*Exercise*
Go through the material below and copy each line where the word "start" appears.

*Source material*
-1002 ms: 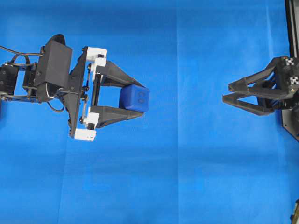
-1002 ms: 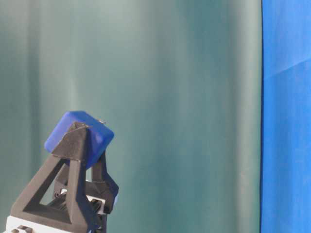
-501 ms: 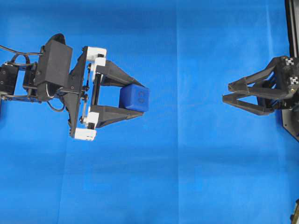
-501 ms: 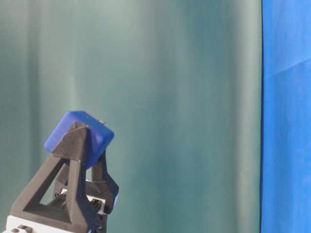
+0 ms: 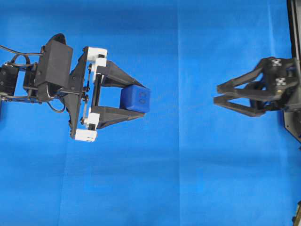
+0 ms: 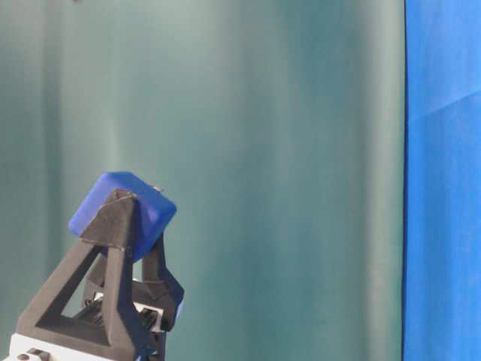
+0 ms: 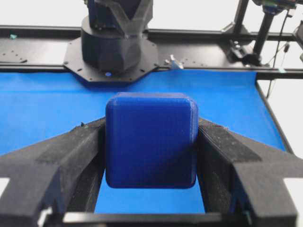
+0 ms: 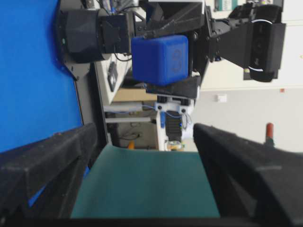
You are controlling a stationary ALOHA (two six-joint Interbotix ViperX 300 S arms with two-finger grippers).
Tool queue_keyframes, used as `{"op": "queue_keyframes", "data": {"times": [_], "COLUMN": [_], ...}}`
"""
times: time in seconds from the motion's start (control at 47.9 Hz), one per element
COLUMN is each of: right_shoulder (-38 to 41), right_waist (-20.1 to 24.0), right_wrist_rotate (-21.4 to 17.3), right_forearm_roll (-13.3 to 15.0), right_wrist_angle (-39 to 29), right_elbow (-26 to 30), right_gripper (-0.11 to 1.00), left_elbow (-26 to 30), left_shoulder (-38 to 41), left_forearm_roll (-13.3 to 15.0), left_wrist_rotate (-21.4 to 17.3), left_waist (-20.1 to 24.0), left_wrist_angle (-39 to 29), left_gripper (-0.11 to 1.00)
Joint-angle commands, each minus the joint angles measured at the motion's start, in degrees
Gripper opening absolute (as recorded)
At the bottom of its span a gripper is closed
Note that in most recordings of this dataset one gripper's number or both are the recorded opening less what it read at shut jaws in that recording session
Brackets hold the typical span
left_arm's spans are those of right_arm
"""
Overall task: Handover the blue block to the right arm after grasping it with the left arm, then place it in the designated position.
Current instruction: 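Move the open right gripper toward the cube held by the left gripper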
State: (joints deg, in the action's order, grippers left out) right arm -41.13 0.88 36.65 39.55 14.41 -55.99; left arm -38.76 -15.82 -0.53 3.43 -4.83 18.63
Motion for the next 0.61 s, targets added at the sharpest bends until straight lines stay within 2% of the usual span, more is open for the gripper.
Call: {"op": "queue_keyframes", "data": {"times": [0.0,0.584], "right_shoulder": [2.4,21.4], "right_waist": [0.0,0.1], "right_wrist_rotate": [-0.3,-0.3], "right_forearm_roll": [-0.2,-0.1], "right_wrist_angle": [1.3,2.7], "right_elbow": [3.3,19.2], "right_gripper": [0.95,0.95], "left_elbow": [0.8,0.8], "left_shoulder": [-1.1,-1.2], "left_forearm_roll": [0.1,0.1], "left_wrist_rotate": [0.1,0.1], "left_waist": [0.2,0.2], "left_wrist_angle": [0.5,0.4], "left_gripper": [0.49,0.49]}}
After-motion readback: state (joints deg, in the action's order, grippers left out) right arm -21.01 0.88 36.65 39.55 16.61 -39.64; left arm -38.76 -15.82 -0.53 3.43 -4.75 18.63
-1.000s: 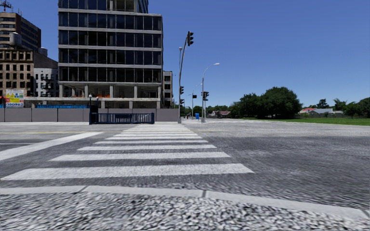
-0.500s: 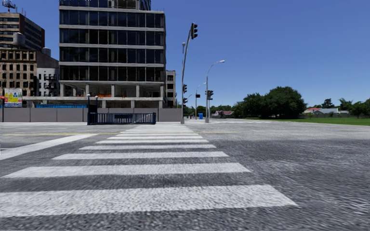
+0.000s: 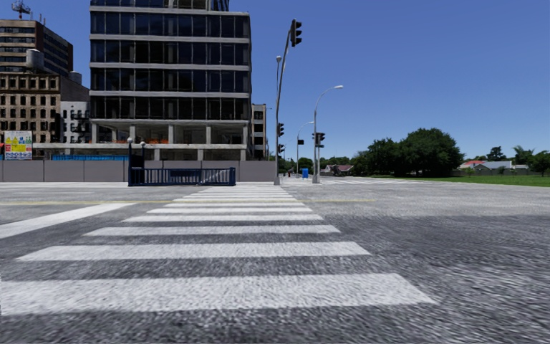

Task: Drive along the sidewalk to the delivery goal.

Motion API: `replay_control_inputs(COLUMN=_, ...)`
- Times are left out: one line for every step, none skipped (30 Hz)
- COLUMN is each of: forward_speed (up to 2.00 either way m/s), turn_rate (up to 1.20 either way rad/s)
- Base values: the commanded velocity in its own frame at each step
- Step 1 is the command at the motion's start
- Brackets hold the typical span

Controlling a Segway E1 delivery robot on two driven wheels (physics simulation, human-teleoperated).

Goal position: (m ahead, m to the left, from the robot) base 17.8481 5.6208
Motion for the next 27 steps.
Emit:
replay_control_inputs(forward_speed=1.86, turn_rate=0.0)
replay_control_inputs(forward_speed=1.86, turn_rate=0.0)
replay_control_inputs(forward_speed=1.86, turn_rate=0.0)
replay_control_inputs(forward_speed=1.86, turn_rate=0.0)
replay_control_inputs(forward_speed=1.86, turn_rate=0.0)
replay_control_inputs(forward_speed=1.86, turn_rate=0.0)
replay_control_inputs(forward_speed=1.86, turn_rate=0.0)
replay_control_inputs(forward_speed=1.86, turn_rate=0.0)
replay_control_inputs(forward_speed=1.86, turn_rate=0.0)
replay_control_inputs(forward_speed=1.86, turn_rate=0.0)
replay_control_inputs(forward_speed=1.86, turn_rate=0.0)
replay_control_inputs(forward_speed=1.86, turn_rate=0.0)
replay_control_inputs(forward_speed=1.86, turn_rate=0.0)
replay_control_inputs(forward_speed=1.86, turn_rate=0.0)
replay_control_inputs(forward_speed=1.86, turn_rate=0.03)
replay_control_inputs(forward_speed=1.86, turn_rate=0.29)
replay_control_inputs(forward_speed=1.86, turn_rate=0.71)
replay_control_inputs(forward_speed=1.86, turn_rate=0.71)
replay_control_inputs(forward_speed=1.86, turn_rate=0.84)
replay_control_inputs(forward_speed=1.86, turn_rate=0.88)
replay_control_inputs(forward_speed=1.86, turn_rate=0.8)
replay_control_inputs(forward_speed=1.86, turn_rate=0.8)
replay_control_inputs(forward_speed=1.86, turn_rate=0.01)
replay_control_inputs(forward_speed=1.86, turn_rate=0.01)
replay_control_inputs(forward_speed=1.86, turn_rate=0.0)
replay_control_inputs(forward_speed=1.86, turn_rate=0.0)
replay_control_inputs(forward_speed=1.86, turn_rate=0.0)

*Problem solution*
times: time in seconds from the motion's start (control at 47.9 Hz), one per element
Joint-angle commands, each minus the joint angles measured at the motion's start, in degrees
- Step 1 is the command at the motion's start

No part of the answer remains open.